M. [K] [C] et Mme [T] [W] sont en conséquence condamnés solidairement à payer à M. [E] [X] la somme de 2660,93 euros TTC en réparation de son préjudice matériel.
Sur le préjudice moral
Pour réclamer la somme de 3000,00 euros en réparation de son préjudice moral M. [E] [X] invoque son âge, sa solitude et sa passion pour ses animaux.
Il s’agit toutefois d’animaux sauvages et plus précisément de gibiers qui n’ont pas vocation à constituer des animaux de compagnie, situés dans un parc attenant à une hutte de chasse et dont il a été attesté par M. [N] [I] que c’était ce dernier qui s’en occupait et que ces animaux étaient destinés à « favoriser l’activité de la chasse ».
Par ailleurs le demandeur ne produit aucun témoignage, aucun justificatif, permettant de démontrer qu’il a subi un préjudice moral au-delà de la contrariété qu’il a pu ressentir de devoir reconstituer ce cheptel au moment de l’ouverture de la chasse.
En conséquence l’indemnisation du préjudice moral de M. [E] [X] sera plus justement indemnisé à hauteur de la somme de 150,00 euros.
Sur l’opposabilité du jugement à l’assureur RC des défendeurs
Aux termes de l’article 14 du code de procédure civile, nulle partie ne peut être jugée sans avoir été entendue ou appelée.
En l’espèce l’assureur garantissant la responsabilité civile des défendeurs n’a pas été appelé en la cause. En conséquence la demande de M. [E] [X] tendant à faire déclarer le jugement opposable à cet assureur est rejetée.
Sur les autres demandes
Sur les dépens
Selon l’article 696 du code de procédure civile la partie perdante est condamnée aux dépens, à moins que le juge, par décision motivée, n’en mette la totalité ou une fraction à la charge d’une autre partie.
En l’espèce, il convient de dire que M. [K] [C] et Mme [T] [W] succombant à l’instance, supporteront la charge des dépens.
Sur les frais irrépétibles
L’article 700 du code de procédure civile dispose que le juge condamne la partie tenue aux dépens ou qui perd son procès à payer à l’autre partie la somme qu’il détermine, au titre des frais exposés et non compris dans les dépens. Dans tous les cas, le juge tient compte de l’équité ou de la situation économique de la partie condamnée.
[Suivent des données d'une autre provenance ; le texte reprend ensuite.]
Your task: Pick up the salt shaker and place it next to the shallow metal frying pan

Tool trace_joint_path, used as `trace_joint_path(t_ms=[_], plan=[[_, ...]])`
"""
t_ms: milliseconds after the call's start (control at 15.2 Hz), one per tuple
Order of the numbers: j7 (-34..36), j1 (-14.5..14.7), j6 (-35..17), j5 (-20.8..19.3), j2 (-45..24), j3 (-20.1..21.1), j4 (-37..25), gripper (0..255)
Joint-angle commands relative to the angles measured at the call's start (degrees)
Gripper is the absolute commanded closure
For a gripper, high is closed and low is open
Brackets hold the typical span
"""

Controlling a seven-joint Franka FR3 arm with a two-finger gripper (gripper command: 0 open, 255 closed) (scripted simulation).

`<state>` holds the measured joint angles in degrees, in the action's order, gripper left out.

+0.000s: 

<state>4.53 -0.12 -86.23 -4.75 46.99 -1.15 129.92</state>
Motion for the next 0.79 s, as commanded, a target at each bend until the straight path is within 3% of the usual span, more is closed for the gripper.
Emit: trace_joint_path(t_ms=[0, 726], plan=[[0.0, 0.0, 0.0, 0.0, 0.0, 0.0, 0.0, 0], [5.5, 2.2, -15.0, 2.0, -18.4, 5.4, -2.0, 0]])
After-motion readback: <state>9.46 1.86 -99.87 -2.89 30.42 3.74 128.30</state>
Il peut, même d’office, pour des raisons tirées des mêmes considérations, dire qu’il n’y a pas lieu à cette condamnation.
Il convient, en tenant compte de l’équité et de la situation économique respective des parties, de condamner M. [K] [C] et Mme [T] [W] à payer à M. [E] [X] la somme de 1200,00 euros au titre des dispositions de l’article 700 du code de procédure civile.
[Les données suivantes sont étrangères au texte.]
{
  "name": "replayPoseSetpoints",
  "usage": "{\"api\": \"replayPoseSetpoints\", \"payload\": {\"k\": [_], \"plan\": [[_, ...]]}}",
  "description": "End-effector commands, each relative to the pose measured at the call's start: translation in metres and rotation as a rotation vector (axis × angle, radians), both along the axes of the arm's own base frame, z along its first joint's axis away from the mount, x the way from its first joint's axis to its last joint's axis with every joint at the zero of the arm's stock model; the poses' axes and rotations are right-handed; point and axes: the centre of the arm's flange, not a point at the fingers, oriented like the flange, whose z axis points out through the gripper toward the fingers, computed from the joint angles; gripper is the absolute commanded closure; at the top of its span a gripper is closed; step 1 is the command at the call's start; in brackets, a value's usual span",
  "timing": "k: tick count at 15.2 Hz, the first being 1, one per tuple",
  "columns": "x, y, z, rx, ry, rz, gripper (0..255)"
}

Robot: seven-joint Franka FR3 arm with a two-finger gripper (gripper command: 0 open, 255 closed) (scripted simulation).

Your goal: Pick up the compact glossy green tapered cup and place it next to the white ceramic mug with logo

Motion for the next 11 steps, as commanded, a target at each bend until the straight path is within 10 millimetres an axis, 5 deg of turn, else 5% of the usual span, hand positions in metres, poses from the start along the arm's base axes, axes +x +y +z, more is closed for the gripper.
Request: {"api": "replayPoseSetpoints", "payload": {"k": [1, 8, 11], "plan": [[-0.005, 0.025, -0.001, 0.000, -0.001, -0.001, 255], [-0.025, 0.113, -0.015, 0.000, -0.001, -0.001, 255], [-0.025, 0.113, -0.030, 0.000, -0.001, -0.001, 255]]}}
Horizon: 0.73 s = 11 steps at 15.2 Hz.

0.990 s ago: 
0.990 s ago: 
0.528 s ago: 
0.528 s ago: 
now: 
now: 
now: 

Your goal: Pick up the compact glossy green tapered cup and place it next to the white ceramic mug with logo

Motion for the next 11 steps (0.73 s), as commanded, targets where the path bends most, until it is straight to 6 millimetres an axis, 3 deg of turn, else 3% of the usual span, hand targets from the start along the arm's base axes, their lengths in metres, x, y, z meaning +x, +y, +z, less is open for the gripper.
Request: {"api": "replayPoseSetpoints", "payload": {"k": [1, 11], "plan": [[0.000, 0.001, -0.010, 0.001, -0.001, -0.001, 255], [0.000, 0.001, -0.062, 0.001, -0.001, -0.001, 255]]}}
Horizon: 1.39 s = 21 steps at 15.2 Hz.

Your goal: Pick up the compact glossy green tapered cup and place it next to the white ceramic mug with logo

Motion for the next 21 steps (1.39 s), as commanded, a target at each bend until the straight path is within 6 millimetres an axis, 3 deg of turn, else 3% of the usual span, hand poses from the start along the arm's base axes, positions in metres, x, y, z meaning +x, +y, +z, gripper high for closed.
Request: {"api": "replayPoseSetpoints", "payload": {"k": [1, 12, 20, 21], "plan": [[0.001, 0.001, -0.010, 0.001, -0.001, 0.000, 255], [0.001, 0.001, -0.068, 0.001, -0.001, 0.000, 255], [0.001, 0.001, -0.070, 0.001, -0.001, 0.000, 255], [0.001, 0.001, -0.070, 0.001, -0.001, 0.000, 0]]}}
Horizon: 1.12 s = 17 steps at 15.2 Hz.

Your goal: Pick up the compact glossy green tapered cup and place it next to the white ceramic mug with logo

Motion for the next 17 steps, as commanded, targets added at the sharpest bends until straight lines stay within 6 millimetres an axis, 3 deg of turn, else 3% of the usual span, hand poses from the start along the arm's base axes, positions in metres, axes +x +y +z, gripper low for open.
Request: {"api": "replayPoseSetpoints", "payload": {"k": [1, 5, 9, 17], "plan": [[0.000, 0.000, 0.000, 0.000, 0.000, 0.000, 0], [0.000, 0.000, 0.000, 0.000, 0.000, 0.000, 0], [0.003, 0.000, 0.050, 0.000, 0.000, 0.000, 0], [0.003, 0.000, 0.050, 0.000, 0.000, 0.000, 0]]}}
Sur l’exécution provisoire
Aux termes de l’article 514 du code de procédure civile : « les décisions de première instance sont exécutoires à titre provisoire à moins que la loi ou la décision rendue n’en dispose autrement. »
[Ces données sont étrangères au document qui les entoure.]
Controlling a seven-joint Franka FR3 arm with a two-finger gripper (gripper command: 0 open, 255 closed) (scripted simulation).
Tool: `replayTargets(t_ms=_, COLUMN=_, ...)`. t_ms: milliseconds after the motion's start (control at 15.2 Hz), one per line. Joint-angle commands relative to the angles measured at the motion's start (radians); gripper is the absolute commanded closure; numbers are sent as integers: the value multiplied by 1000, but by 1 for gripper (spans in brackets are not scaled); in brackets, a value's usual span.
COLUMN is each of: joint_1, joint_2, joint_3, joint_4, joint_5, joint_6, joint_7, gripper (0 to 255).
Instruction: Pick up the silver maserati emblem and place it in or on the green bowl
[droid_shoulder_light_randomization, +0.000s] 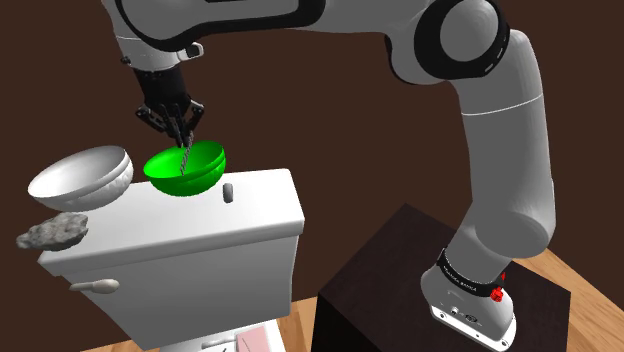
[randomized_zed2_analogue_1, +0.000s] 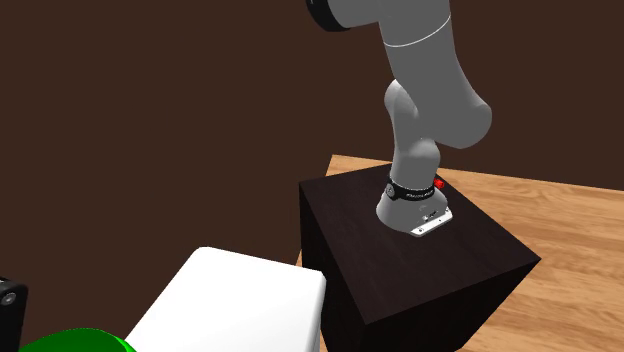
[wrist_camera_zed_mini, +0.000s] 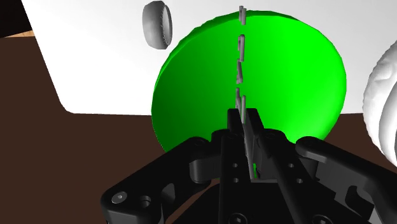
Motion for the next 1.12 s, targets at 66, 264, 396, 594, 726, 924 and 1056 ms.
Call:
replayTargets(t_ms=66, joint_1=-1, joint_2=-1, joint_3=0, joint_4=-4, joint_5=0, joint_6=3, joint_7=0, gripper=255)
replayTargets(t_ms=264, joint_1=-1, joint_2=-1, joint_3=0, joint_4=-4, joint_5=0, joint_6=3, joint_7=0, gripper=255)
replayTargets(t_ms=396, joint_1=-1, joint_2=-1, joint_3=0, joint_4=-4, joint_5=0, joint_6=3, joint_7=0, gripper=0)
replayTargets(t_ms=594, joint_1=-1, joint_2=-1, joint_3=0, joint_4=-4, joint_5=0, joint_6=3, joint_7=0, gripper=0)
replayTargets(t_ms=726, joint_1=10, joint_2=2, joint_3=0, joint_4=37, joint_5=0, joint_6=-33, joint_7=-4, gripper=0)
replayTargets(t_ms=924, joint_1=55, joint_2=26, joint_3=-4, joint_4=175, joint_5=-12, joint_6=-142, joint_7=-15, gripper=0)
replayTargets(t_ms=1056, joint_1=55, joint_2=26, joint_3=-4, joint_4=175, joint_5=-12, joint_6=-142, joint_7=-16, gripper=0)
Aucun élément de l’espèce ne justifie qu’il soit dérogé au principe de l’exécution provisoire de droit de la présente décision.
PAR CES MOTIFS
Le tribunal, statuant en premier ressort par jugement contradictoire rendu par mise à disposition au greffe,
REJETTE la demande de M. [E] [X] de communication sous astreinte de l’attestation d’assurance garantissant la responsabilité de M. [K] [C] et de Mme [T] [W] et l’en déboute ;
DECLARE M. [K] [C] et Mme [T] [W] responsable des dommages occasionnés par leur chien dans la propriété de M. [E] [X] ;
CONDAMNE solidairement M. [K] [C] et Mme [T] [W] à payer à M. [E] [X] la somme de 2660,93 euros en réparation de son préjudice matériel et financier et celle de 150,00 euros en réparation de son préjudice moral, avec intérêt au taux légal à compter de la date du présent jugement ;
CONDAMNE solidairement M. [K] [C] et Mme [T] [W] aux dépens ;
CONDAMNE solidairement M. [K] [C] et Mme [T] [W] à payer à M. [E] [X] la somme de 1200,00 euros au titre de l’article 700 du code de procédure civile ;
REJETTE toutes autres demandes des parties ;
RAPPELLE que le présent jugement est de droit exécutoire à titre provisoire.
Ainsi jugé et mis à disposition le 20 octobre 2025.